Rabu, 27 Oktober 2010

Kisah Tantri

Raja terlalu banyak makan dan lupa memerintah

Bunglon sedang duduk termenung diatas sekuntum bunga mawar yang merah. “Alangkah ganjilnya warna Basubhaga hari ini,” kata lebah.

“Karena ia duduk diatas mawar yang merah itu kawan,” jawab kumbang, yang sedang menggigit daun-daun sebuah bunga, agar mudah dapat sampai ketempat madunya.

“...Kau menyakiti aku..” keluh bunga itu.

Kumbang tidak mendengarkan jeritan bunga sedikitpun, akan tetapi Basubhaga menggelengkan kepalanya yang penuh berisi ilmu melihat kekejaman yang sehebat itu. Ditinggalkannya bunga mawar itu, lalu duduk diatas sehelai daun, tidak berapa jauh dari tempat itu.

“Dia hijau, hijau, hijau....!” kicau Murai.

“Karena saya duduk diatas daun yang hijau,” sahut Basubhaga dengan sungguh-sungguh.

Aduh Basubhaga ini memang mempunyai ilmu pengetahuan yang dalam. Segala hal ihwal Kumbang dan bunga mawar, demikian juga peri hal kerajaan Pataliputra yang diperintahi oleh Maharaja Esjwaryapala diketahui belaka. Bukan melihat Kumbang yang nakal itu saja ia menggelengkan kepalanya, tetapi juga melihat raja Esjwaryapala, yang memang tidak ada menggigit-gigit daun-daun bunga yang bagus dan berbau wangi itu, tetqpi karena raja terlampau banyak makan, merasa bosan serta jemu dan selalu tidak bersenang hati.

Sesungguhnya keadaan maharaja itu amat muskil. Berbagai-bagai usaha dilakukan oleh Basubhaga untuk menukar haluan raja dan menunjukkan jalan yang benar kepadanya, tetapi segala daya upaya sia-sia belaka.

“Janganlah selahap itu ,Tuanku!”.

Baginda terlalu banyak makan udang dan nasi dengan gulai kari dan nasi dengan merica dan nasi dengan buah-buahan dan nasi dengan ikan dan nasi dengan bawang dan nasi dengan sayur-sayuran dan nasi dengan sambal dan nasi dengan pisang dll. karena santapan yang berbagai ragam itu raja merasa tak segar lagi seperti orang mabuk lakunya, sehingga akibatnya ia tidak dapat memerintah.

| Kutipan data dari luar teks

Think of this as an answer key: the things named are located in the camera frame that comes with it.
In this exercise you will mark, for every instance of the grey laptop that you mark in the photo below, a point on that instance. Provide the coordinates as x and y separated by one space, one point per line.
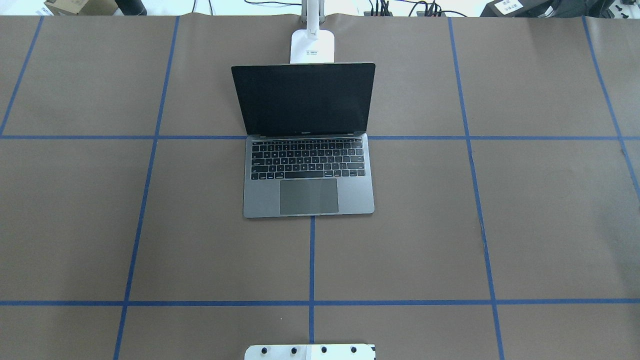
307 151

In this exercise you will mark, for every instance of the white desk lamp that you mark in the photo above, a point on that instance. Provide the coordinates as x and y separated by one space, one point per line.
312 44

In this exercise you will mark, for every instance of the black water bottle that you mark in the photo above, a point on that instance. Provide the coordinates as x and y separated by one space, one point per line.
131 7

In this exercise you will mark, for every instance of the brown cardboard box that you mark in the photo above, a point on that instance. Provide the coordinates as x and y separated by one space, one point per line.
82 7

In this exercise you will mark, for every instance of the white camera mast pedestal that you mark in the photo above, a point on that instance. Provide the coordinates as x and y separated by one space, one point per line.
332 351

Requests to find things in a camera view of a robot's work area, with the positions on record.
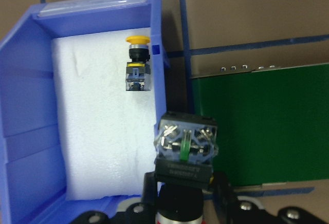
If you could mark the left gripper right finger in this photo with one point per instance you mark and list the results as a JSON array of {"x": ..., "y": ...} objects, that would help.
[{"x": 227, "y": 207}]

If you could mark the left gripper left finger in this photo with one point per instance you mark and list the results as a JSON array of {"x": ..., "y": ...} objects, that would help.
[{"x": 143, "y": 211}]

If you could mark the red push button switch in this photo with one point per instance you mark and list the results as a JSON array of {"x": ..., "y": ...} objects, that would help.
[{"x": 185, "y": 149}]

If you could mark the white foam pad left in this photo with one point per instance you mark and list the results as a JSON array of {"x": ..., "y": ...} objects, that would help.
[{"x": 106, "y": 132}]

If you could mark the green conveyor belt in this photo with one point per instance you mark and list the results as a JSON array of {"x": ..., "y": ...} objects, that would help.
[{"x": 272, "y": 125}]

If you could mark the left blue plastic bin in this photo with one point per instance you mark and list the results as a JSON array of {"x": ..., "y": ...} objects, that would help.
[{"x": 33, "y": 174}]

“Dimanakah raja gerangan ? ratap Tachta.

“Ia sakit perut, “ sahut sang Basubhaga dengan bersungut.

Tacta kehilangan akal, tak tahu apa yang akan diperbuatnya lagi. Waktu itu adalah masanya orang-orang di Pataliputra biasa diperintahi dan baginda tidak hadir, melainkan dalam meringkuk kekenyangan diatas tempat tidur keemasannya.

“Bagaimanakah jadinya nanti dengan kita dan negeri kita yang permai ini.” keluh rakyat sesamanya, kita hendak mmbayar pajak, tetapi raja tidak ada untuk menerangkan berapa buah banyak uang mas yang harus kita bayarkan. Kami ingin menggali terusan-terusan dan membuat jalan-jalan, mendirikan istana-istana dan memuliakan raja kita, tetapi apa hendak dikata, baginda tidak ada diatas tahta kerajaannya untuk mengatur segala-galanya ini. Celakalah kesudahannya kerajaan Pataliputra, tolonglah lihat-lihat kan. Aduh! alangkah baiknya kalau raja kita yang lama masih hidup !”.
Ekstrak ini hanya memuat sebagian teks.